Solution: Use APIs with better abstract coverage:
SemanticScholar (95%)
IEEE (100%)
Arxiv (100%)
Low Citation Counts
Problem: Most papers show 0 citations
Explanation: OpenCitations has limited coverage for recent papers and preprints.
Solution: This is normal. Citation data is best-effort only.
Incorrect Paper Metadata
Problem: Author names or titles incorrect
Solution: This comes from the source API. Report issues to the API provider.
Debugging
Enable Debug Logging
LOG_LEVEL=DEBUG uv run python src/run_collecte.py
Check Logs
Look for errors in console output or check the collection directory for state files.
Test Individual APIs
uv run python "src/API tests/SemanticScholarAPI.py"

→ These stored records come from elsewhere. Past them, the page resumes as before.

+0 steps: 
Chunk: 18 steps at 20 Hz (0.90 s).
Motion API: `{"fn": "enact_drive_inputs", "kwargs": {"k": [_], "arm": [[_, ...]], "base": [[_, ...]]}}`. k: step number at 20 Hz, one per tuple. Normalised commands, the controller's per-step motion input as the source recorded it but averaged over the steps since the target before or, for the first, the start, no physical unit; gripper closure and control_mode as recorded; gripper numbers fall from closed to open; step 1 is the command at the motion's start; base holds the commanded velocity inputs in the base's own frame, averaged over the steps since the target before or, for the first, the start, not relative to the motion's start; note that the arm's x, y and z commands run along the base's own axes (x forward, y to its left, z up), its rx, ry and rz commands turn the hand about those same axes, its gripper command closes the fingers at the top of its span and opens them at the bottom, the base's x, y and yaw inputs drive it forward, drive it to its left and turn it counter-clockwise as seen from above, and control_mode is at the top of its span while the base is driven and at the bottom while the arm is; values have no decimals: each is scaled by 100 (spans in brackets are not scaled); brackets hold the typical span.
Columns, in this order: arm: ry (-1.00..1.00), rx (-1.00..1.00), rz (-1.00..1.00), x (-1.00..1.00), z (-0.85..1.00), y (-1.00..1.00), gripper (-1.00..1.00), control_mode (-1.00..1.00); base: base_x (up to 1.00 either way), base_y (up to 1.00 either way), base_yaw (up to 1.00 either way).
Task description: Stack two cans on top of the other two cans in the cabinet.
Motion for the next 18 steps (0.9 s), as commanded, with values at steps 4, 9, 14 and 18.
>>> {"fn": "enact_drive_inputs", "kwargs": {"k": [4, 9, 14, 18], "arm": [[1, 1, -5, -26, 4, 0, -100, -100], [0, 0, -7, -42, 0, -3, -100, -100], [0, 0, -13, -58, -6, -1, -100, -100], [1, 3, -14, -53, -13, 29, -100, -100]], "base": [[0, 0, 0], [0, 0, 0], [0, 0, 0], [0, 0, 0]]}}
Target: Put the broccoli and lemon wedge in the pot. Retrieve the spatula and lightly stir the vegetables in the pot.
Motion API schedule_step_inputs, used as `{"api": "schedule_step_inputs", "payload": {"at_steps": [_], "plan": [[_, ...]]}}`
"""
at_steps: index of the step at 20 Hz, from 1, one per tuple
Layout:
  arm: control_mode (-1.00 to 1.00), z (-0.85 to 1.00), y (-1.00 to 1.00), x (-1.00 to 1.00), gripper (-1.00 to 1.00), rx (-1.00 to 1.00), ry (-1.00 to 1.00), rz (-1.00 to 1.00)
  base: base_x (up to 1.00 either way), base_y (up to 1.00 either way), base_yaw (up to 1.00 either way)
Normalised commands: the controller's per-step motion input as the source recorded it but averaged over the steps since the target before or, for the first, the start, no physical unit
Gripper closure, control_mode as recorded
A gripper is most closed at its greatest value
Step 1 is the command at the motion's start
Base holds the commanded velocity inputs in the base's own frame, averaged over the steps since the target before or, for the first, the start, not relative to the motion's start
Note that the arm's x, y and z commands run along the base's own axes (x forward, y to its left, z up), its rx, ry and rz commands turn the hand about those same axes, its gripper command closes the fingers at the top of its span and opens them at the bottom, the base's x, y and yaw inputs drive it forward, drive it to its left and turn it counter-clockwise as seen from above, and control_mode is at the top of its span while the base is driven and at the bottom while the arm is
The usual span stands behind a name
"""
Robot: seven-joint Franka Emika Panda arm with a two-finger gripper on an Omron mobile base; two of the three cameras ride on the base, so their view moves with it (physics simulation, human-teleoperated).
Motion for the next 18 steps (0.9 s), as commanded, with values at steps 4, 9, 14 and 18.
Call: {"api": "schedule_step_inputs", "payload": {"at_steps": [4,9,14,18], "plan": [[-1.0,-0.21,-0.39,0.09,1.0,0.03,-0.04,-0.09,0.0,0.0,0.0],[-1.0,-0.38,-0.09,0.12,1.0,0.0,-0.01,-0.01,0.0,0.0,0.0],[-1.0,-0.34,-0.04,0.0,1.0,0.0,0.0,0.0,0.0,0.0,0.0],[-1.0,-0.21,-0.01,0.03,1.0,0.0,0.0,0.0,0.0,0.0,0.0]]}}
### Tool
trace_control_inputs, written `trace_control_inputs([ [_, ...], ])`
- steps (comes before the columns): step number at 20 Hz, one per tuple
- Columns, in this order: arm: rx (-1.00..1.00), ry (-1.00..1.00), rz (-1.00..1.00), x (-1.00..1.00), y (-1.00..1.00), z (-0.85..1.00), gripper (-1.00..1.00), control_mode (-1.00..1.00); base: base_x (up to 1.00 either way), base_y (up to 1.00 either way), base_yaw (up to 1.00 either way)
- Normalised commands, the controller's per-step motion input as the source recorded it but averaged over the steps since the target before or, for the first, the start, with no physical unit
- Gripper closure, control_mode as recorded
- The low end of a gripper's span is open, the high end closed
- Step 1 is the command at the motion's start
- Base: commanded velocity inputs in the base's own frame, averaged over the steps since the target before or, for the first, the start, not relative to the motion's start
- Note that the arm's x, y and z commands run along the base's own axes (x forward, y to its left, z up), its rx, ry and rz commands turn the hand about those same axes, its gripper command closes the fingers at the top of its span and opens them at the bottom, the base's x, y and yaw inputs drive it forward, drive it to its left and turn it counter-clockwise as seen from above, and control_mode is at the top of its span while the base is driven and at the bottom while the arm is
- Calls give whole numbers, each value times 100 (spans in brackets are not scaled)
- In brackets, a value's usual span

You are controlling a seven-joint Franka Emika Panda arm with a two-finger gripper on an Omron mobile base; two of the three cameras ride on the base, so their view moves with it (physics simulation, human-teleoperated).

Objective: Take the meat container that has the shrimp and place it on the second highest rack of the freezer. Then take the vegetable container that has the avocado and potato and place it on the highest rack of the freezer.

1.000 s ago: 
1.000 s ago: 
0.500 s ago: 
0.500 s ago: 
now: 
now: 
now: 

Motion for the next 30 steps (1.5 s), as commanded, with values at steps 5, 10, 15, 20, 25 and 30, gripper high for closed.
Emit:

uv run python "src/API tests/OpenAlexAPI.py"
Verify Configuration
# Check YAML syntax
uv run python -c "import yaml; yaml.safe_load(open('src/scilex.config.yml'))"
Getting Help
If none of these solutions work:
Check console output for error messages
Enable DEBUG logging
Try with a minimal configuration
Check if the issue is API-specific
Common Error Messages
“Circuit breaker OPEN”
Meaning: API has failed multiple times and is being skipped
Action: This is normal. The system will retry later. If persistent, check API status.
“Waiting for rate limit”
Meaning: Respecting API rate limits
Action: This is normal. Be patient or adjust rate limits.
“Query already completed, skipping”
Meaning: Results already exist for this query
Action: This is normal (idempotent behavior). Delete the output directory to re-collect.